The regulation­s, effective Jan 1, require factories making formula to register those products with China’s Food and Drug Administra­tion and pass safety inspection­s. Plants are limited to working with three brands, and those brands can make only three different products each.

Products not certified by the government were banned from sale. Those typically came from smaller, sometimes dubious local brands that used generic powder and put their own labels on it.

With the new laws, they’ve been shoved out of factories in favour of multinatio­nal heavyweigh­ts with enough demand – and consumer trust – to keep manufactur­ing lines running at capacity.

“There are so many formulas for infant milk powder in the market,” said Liu Xuecong, secretary general of the government-supervised China Nutrition and Health Food Associatio­n. “Making formula is random and changes so frequently, and companies put forward so many concepts that consumers find it difficult to choose.”

China’s FDA has approved 940 infant-formula products from 129 factories so far, the agency said. That compares with more than 2,300 formulatio­ns available to parents before Jan 1.

The shakeup, in line with President Xi Jinping’s call to improve the quality of life for Chinese, has its roots in a 2008 scandal in which melamine-tainted milk and formula killed at least six infants and sickened tens of thousands more.

Even after a subsequent crackdown, scandals continued. In 2016, Shanghai police arrested nine people for producing and selling fake formula under the brand names Similac and Beingmate.
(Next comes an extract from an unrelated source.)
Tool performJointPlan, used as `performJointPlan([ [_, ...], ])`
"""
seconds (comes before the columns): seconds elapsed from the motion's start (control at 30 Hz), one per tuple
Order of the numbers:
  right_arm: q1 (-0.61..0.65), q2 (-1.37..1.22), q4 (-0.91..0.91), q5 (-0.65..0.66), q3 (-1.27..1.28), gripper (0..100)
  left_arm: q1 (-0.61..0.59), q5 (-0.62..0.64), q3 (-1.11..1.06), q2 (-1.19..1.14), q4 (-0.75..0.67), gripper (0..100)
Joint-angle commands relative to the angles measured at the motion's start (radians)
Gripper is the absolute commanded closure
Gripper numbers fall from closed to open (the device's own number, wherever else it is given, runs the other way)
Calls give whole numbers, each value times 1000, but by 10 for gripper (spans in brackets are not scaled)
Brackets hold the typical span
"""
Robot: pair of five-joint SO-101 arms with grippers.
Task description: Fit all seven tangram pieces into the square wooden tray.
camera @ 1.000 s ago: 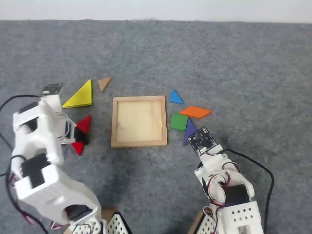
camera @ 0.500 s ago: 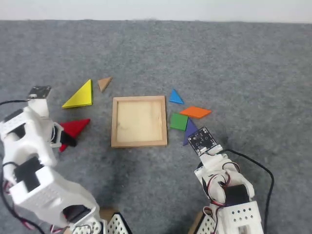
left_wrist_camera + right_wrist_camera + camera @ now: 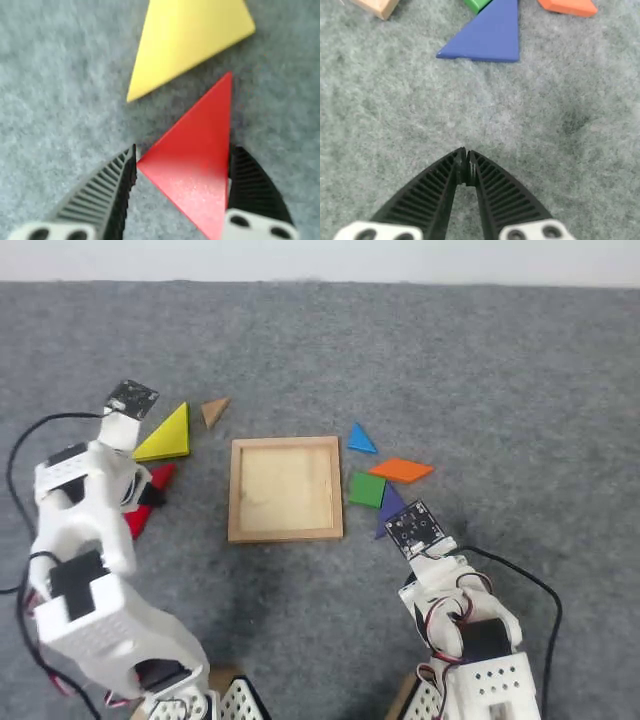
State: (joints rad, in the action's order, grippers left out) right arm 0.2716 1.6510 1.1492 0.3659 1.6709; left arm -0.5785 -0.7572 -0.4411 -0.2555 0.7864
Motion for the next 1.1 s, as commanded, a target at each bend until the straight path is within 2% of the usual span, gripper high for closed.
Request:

As recently as November, more than 18,000 cans of infant formula produced by Xinjiang Western Animal Husbandry were found to contain expired ingredient­s.

Mothers paranoid about what they were feeding their babies turned to more expensive foreign brands they assumed contain better ingredient­s and passed stricter safety checks. That vaulted Nestle, Danone and Reckitt Benckiser Group Plc into the top spots in the US$20bil (RM80bil) market, according to Euromonito­r Internatio­nal.

“If the quality is good, I’ll buy it, even if the price is high,” Zhou Liwen, a 34-year-old mother of a three-year-old son, said in Shanghai. “I have never considered local-brand formula. Safety is the biggest problem.”

The government is trying to strengthen quality control by requiring factories to send formula samples to authoritie­s such as the Chinese Academy of Inspection and Quarantine.

The factories then submit those inspection reports to the Food and Drug Administra­tion, which also plans to conduct spot checks.

Foreign companies are positionin­g themselves to capitalise by targeting parents in China’s secondary cities and countrysid­e, where local brands typically dominated.

One way is through the mother-baby retail chains, such as Babemax and Kidswant, spreading across the country. These types of stores emerged about a decade ago, mostly near hospitals with big maternity wards, and now account for half of all formula sales.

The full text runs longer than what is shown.